4. Subject-matter. This criterion is a disguised description masquerading as an explanation. To assign priestly material to a priestly source or legal material to a Deuteronomic source is viciously circular. For there is no prior reason to assume that different subject-matter demands a special explanation or separate source. If Moses wrote the Pentateuch, then he would have ample occasion to write about the cultus and the criminal code, the history of Abraham and the Exodus, &c.
5. Internal contradictions. This is an exegetical issue rather than a source-critical issue. What is the relation of Gen 2 to Gen 1? What is the relation of clean to unclean animals? Regarding the former question, the viewpoint of Gen 1 is cosmological whereas the viewpoint of Gen 2 is anthropological. But these are complementary perspectives, and necessarily so.

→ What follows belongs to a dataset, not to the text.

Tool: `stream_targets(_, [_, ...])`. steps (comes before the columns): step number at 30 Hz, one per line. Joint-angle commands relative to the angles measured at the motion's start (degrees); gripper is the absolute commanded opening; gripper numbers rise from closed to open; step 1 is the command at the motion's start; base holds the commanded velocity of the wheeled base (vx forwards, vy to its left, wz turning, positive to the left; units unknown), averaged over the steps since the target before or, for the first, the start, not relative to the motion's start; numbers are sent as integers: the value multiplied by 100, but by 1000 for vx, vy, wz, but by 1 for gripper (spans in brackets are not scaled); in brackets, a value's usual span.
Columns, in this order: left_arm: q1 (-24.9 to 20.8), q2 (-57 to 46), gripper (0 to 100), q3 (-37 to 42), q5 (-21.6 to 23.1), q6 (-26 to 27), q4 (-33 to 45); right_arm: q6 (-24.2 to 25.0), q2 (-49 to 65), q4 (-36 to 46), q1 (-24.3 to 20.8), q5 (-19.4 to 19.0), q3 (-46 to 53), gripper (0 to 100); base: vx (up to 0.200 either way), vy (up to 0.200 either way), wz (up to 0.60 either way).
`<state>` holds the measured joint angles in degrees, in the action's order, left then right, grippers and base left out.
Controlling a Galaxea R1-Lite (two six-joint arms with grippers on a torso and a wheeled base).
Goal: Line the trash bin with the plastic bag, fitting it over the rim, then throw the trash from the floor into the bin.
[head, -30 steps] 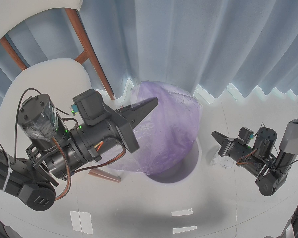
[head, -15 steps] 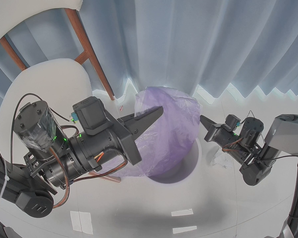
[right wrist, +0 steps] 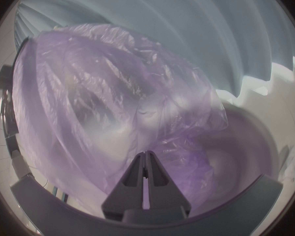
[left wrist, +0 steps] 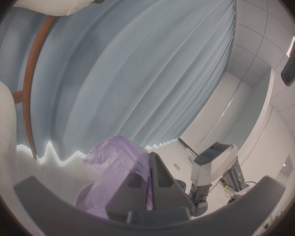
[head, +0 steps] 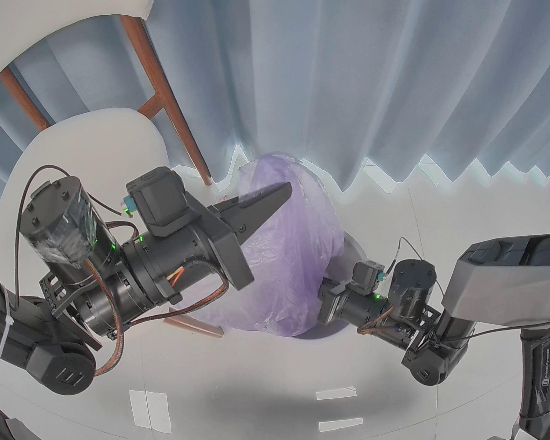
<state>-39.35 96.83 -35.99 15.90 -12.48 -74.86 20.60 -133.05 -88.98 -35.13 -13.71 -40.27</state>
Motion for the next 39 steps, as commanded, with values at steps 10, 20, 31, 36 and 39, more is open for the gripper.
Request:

Regarding the latter question, the number of unclear animals was limited to a bare reproductive unit, but because the clean animals were both sacrificial animals and foodstuff, one pair apiece would not suffice. Far from indicting the account with error, the practical logic serves to confirm its faultless veracity.
6. External parallels.
i) We need to distinguish between specious and genuine parallels. The fact that two documents may share some generic or incidental points of coincidence does not prove literary dependence. For example, poets in every time and place have recourse to the same stock of natural metaphors.
Again, law codes the world over deal with the same basic issues because human need and nature are the same the world over, viz., life, livelihood, sex, family, property, perjury, personal injury, contract law.
In brief, two documents may share something in common precisely because their commonalties are so very commonplace. It's as simple as that.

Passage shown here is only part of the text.